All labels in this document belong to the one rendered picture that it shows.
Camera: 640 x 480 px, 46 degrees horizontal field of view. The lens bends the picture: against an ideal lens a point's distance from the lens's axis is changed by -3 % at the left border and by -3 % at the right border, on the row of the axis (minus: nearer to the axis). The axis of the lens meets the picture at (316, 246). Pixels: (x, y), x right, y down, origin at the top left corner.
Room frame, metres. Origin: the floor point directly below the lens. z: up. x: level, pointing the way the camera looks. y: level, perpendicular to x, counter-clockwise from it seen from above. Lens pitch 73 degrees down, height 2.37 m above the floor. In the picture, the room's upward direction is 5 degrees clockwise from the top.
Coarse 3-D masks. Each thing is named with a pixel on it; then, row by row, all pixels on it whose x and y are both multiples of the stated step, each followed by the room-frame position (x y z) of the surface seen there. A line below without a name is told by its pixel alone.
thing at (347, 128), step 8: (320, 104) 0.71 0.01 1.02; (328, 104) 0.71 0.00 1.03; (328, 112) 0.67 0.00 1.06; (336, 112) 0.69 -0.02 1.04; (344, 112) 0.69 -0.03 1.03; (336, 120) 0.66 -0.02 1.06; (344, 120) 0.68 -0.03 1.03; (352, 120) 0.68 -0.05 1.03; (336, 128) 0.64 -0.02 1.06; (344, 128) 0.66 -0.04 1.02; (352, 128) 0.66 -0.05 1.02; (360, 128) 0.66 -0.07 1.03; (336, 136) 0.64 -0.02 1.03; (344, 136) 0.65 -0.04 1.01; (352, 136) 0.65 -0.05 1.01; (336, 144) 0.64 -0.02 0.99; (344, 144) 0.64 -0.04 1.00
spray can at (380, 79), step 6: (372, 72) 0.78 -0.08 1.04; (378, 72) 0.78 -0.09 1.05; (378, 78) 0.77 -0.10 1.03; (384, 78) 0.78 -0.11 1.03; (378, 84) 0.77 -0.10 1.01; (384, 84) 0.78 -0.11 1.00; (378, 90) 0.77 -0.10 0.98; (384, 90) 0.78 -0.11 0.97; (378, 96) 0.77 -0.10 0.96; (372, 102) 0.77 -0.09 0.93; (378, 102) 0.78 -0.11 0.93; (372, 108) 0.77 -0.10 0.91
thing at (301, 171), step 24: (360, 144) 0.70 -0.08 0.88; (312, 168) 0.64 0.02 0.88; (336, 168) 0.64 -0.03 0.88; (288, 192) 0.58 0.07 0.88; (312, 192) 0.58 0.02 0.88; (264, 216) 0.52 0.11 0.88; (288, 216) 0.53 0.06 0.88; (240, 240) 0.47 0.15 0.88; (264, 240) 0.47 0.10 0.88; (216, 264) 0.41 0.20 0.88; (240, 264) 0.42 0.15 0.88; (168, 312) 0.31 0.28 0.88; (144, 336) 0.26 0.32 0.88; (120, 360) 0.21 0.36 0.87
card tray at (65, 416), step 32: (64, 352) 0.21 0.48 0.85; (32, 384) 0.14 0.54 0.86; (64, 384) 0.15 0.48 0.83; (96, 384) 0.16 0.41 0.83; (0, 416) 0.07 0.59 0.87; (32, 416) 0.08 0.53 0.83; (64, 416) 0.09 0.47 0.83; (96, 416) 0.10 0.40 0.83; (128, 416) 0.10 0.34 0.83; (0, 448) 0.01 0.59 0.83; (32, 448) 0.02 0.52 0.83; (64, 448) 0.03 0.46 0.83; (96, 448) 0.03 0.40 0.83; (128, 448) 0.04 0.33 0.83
* * *
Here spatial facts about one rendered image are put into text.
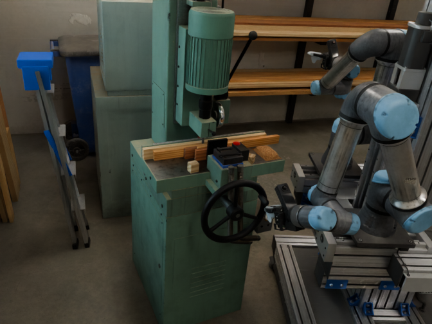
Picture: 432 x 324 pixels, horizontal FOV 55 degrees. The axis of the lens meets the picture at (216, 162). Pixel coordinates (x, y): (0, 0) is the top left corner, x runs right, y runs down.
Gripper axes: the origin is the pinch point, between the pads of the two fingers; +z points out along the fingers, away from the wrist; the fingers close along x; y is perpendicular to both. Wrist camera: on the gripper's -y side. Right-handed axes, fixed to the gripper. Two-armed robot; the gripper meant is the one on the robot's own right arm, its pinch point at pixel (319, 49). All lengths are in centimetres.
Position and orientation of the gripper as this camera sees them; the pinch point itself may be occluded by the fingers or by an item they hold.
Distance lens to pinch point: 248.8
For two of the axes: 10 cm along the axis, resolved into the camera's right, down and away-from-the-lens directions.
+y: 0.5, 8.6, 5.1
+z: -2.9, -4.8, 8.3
...
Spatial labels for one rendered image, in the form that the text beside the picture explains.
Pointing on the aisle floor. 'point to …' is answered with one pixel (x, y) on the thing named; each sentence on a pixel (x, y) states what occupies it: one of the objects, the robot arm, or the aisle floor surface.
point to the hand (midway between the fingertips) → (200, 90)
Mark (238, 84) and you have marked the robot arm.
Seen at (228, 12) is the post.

What this task involves - Beginning with the line above that contains "thing at (347, 128), step", copy each line exactly up to and including the line that contains "card tray at", and go no further.

Answer space -
thing at (347, 128), step 8: (320, 104) 0.71 0.01 1.02; (328, 104) 0.71 0.00 1.03; (328, 112) 0.67 0.00 1.06; (336, 112) 0.69 -0.02 1.04; (344, 112) 0.69 -0.03 1.03; (336, 120) 0.66 -0.02 1.06; (344, 120) 0.68 -0.03 1.03; (352, 120) 0.68 -0.05 1.03; (336, 128) 0.64 -0.02 1.06; (344, 128) 0.66 -0.04 1.02; (352, 128) 0.66 -0.05 1.02; (360, 128) 0.66 -0.07 1.03; (336, 136) 0.64 -0.02 1.03; (344, 136) 0.65 -0.04 1.01; (352, 136) 0.65 -0.05 1.01; (336, 144) 0.64 -0.02 0.99; (344, 144) 0.64 -0.04 1.00
spray can at (380, 79), step 6: (372, 72) 0.78 -0.08 1.04; (378, 72) 0.78 -0.09 1.05; (378, 78) 0.77 -0.10 1.03; (384, 78) 0.78 -0.11 1.03; (378, 84) 0.77 -0.10 1.01; (384, 84) 0.78 -0.11 1.00; (378, 90) 0.77 -0.10 0.98; (384, 90) 0.78 -0.11 0.97; (378, 96) 0.77 -0.10 0.96; (372, 102) 0.77 -0.09 0.93; (378, 102) 0.78 -0.11 0.93; (372, 108) 0.77 -0.10 0.91
thing at (301, 171), step 24: (360, 144) 0.70 -0.08 0.88; (312, 168) 0.64 0.02 0.88; (336, 168) 0.64 -0.03 0.88; (288, 192) 0.58 0.07 0.88; (312, 192) 0.58 0.02 0.88; (264, 216) 0.52 0.11 0.88; (288, 216) 0.53 0.06 0.88; (240, 240) 0.47 0.15 0.88; (264, 240) 0.47 0.10 0.88; (216, 264) 0.41 0.20 0.88; (240, 264) 0.42 0.15 0.88; (168, 312) 0.31 0.28 0.88; (144, 336) 0.26 0.32 0.88; (120, 360) 0.21 0.36 0.87
card tray at (65, 416), step 32: (64, 352) 0.21 0.48 0.85; (32, 384) 0.14 0.54 0.86; (64, 384) 0.15 0.48 0.83; (96, 384) 0.16 0.41 0.83; (0, 416) 0.07 0.59 0.87; (32, 416) 0.08 0.53 0.83; (64, 416) 0.09 0.47 0.83; (96, 416) 0.10 0.40 0.83; (128, 416) 0.10 0.34 0.83; (0, 448) 0.01 0.59 0.83; (32, 448) 0.02 0.52 0.83; (64, 448) 0.03 0.46 0.83; (96, 448) 0.03 0.40 0.83; (128, 448) 0.04 0.33 0.83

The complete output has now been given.